Work item:
Which lines of the data contain the string "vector"? Copy every one.

─── The data

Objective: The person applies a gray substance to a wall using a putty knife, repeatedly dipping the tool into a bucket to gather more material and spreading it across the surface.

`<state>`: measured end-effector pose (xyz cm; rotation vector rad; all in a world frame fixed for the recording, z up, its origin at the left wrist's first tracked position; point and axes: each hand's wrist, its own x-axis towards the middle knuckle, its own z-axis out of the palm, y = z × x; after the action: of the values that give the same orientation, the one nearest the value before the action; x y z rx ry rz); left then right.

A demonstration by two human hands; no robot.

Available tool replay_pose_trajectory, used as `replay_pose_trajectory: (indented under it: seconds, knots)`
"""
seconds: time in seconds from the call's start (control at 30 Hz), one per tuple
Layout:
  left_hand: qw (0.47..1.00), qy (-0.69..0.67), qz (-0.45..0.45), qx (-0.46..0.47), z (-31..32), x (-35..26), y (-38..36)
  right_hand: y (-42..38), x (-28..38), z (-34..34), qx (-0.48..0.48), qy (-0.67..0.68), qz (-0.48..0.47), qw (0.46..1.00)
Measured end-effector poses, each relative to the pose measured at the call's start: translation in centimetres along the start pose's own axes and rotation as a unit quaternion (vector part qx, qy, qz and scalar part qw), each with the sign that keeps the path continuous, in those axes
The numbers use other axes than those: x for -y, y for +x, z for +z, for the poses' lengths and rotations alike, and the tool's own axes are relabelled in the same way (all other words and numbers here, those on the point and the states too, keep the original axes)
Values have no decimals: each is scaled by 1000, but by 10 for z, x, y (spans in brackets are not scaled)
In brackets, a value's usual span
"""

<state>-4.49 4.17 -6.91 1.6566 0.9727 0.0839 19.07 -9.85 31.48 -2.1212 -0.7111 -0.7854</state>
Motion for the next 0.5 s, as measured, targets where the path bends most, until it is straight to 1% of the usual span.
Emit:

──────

Reply to the exercise:
`<state>`: measured end-effector pose (xyz cm; rotation vector rad; all in a world frame fixed for the recording, z up, its origin at the left wrist's first tracked position; point and axes: each hand's wrist, its own x-axis towards the middle knuckle, its own z-axis out of the palm, y = z × x; after the action: of the values that give the same orientation, the one nearest the value before the action; x y z rx ry rz); left then right.
Measured end-effector poses, each relative to the pose measured at the call's start: translation in centimetres along the start pose's own axes and rotation as a unit quaternion (vector part qx, qy, qz and scalar part qw), each with the sign that keeps the path continuous, in those axes

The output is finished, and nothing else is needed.